Oh. My. God. Maybe instead of growing up to be a famous designer or actor or whatever, I’ll be a famous writer. How cool would that be?
(Grandma Lily called tonight, and when I told her what’s going on, she said, “First you’re gay and now you’re a famous writer, who can keep up?” Then she told me not to put the cart before the horse. Whatever that means.)
(Maybe it means I have to write something before I can be a famous writer.)
(As Pooh would say: “Oh, bother.”)
Well, I guess if I’m going to become a famous writer, I’d better get started.
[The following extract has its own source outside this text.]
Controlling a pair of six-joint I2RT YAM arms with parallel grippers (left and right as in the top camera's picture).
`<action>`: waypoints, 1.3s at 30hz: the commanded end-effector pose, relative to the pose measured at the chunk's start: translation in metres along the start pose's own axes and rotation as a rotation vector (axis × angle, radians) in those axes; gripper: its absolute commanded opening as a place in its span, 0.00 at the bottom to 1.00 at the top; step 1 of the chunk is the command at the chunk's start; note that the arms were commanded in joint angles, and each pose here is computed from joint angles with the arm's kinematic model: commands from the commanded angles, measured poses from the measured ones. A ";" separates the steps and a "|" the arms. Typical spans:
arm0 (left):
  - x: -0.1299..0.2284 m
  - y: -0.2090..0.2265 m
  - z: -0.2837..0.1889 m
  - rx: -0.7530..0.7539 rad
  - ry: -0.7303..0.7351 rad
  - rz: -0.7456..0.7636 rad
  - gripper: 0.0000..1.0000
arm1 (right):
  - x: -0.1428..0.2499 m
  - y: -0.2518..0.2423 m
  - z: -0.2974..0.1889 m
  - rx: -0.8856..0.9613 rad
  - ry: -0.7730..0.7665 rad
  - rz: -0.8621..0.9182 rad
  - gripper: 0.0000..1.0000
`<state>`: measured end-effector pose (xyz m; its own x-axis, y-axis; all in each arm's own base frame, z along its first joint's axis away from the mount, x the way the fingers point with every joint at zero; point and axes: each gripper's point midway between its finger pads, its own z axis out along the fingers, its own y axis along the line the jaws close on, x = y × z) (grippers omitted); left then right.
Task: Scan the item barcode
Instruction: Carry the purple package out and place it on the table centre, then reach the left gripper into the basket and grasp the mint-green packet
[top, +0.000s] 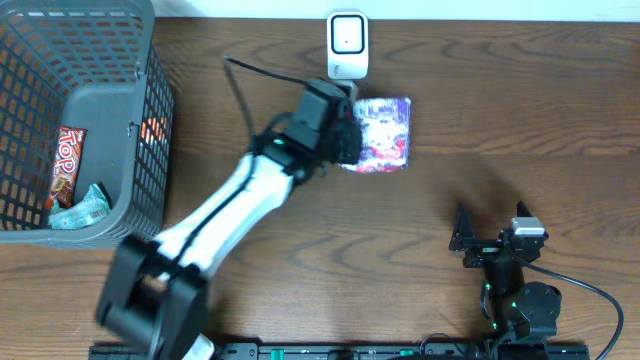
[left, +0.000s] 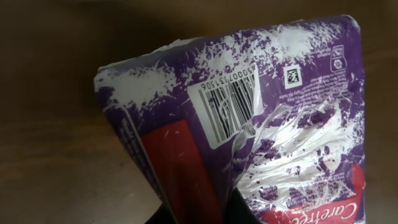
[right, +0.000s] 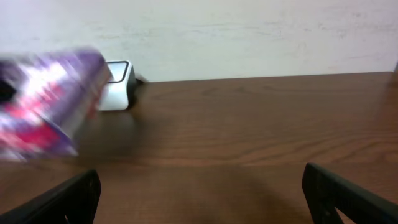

I have a lot to say about why we need a gay-straight alliance, because even though Kevin Hennessey is “out of commission,” he’ll be back, and besides, there are a lot of other kids in this school who think it’s no big deal to say “that’s so gay” or call somebody a faggot. They should only know how that makes me feel (and other kids, too, who might not even be gay)—and they will know, because I’m going to tell them!
LIFE LESSON: I figured it out—when you’re writing, the person you’re talking to mostly is yourself.